The Kluge Center invites three levels of scholars: senior scholars, post-doctoral fellows, and doctoral candidates. Past scholars have included Václav Havel, Jaroslav Pelikan, John Hope Franklin, Robert V. Remini, Romila Thapar, Fernando Henrique Cardoso, Abdolkarim Soroush, David Grinspoon, Steven J. Dick, and Cardinal Theodore Edgar McCarrick among many.
The Kluge Center hosts frequent public lectures, conferences, symposia and other scholarly events based on the work of its scholars.
The Kluge Center was founded in 2000 with a gift to the Library of Congress by philanthropist John W. Kluge.
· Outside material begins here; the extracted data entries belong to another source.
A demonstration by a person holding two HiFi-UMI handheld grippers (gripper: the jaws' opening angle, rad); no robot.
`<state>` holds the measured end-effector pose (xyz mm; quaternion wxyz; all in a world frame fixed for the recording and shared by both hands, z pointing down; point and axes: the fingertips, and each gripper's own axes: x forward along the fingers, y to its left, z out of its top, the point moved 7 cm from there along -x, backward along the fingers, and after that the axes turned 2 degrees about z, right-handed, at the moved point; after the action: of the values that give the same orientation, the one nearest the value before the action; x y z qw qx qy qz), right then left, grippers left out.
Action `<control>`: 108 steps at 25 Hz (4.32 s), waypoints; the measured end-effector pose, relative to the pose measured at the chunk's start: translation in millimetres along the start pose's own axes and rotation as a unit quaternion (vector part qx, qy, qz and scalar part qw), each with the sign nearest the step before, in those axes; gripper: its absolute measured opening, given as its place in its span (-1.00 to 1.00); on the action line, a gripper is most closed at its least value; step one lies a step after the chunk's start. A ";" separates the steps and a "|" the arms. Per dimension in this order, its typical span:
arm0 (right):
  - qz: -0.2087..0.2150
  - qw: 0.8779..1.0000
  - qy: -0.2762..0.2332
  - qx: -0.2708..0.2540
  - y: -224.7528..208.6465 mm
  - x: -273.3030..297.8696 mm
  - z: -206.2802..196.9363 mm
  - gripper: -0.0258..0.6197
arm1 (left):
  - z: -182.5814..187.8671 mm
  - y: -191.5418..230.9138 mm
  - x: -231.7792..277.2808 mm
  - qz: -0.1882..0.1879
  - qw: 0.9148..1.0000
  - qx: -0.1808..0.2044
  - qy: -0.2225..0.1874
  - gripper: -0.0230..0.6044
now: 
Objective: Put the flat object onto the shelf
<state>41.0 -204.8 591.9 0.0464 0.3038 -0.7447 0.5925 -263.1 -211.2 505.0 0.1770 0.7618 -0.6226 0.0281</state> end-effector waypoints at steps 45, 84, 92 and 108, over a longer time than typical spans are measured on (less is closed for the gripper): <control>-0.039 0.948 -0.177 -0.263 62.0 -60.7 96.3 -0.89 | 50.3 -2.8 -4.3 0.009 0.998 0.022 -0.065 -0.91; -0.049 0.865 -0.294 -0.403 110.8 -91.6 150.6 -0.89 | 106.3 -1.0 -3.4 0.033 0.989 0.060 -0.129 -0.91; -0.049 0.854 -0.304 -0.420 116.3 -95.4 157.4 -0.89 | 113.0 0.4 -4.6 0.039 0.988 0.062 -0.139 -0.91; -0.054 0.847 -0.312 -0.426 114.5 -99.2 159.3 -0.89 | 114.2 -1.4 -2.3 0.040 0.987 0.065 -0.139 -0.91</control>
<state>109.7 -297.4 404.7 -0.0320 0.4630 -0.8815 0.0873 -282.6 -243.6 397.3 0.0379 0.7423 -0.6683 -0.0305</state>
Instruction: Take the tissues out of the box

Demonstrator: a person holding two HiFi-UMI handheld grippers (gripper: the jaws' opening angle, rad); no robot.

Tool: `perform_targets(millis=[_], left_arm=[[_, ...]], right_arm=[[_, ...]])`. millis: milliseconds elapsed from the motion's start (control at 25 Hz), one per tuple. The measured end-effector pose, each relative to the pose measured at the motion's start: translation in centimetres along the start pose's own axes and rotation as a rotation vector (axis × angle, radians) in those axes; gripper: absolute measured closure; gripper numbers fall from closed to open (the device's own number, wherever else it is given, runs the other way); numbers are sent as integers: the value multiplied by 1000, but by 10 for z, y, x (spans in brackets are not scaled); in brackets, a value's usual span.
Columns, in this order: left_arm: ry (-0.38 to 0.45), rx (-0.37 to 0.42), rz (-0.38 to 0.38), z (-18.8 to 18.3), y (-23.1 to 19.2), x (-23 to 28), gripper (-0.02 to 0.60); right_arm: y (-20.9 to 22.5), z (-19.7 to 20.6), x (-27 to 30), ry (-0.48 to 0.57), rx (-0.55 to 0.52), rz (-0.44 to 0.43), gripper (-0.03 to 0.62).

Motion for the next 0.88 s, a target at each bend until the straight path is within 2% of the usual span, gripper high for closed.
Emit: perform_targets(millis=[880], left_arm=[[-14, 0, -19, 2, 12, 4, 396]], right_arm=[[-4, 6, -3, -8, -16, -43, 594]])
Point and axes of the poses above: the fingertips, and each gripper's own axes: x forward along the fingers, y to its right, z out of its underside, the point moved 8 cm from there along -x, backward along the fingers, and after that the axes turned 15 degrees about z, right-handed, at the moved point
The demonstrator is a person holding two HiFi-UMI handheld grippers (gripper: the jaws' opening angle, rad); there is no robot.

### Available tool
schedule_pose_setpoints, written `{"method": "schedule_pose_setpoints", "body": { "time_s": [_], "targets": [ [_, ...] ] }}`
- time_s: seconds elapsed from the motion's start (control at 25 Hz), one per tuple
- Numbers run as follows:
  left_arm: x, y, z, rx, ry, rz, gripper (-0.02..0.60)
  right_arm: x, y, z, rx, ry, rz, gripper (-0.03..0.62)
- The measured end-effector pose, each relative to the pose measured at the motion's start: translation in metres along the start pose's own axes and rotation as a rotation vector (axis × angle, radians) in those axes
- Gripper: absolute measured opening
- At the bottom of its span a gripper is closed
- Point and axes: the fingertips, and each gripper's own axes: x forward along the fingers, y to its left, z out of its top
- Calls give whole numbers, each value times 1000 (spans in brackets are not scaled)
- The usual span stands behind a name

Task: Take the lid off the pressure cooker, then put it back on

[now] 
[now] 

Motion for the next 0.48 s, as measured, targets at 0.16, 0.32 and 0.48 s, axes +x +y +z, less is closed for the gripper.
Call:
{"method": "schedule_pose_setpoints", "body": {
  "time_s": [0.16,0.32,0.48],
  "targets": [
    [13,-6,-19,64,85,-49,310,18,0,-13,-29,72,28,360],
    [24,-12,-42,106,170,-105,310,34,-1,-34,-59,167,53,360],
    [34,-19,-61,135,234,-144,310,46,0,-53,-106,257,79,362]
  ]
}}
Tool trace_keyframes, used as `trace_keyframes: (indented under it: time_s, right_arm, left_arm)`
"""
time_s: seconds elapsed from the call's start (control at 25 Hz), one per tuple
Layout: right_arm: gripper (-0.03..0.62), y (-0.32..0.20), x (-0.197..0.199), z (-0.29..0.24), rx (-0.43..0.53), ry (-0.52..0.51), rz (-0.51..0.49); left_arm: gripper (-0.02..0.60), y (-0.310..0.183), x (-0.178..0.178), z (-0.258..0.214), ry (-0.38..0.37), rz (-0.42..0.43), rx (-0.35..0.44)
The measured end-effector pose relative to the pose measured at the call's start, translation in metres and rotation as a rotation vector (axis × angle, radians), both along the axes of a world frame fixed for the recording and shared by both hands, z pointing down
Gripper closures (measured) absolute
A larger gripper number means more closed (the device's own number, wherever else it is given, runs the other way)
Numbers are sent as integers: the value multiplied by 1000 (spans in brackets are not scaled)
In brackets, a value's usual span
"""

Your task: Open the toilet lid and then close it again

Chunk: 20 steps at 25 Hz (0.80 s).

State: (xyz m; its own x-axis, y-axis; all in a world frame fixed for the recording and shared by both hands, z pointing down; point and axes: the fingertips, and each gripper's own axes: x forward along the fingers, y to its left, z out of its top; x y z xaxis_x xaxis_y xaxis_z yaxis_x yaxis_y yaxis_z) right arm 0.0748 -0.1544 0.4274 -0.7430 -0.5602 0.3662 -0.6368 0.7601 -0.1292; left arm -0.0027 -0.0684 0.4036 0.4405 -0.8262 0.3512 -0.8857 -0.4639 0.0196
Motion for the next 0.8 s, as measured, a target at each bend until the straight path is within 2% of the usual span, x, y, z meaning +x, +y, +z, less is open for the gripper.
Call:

The gift was announced on October 5, 2000, in a joint press conference by Sen. Ted Stevens (R-Alaska), then Chairman of the Joint Committee on the Library, Rep. Bill Thomas (R-California), then Vice-Chairman of the Joint Committee on the Library, and James H. Billington, then the Librarian of Congress. The Center opened in summer 2002, welcoming its first scholars in July and August.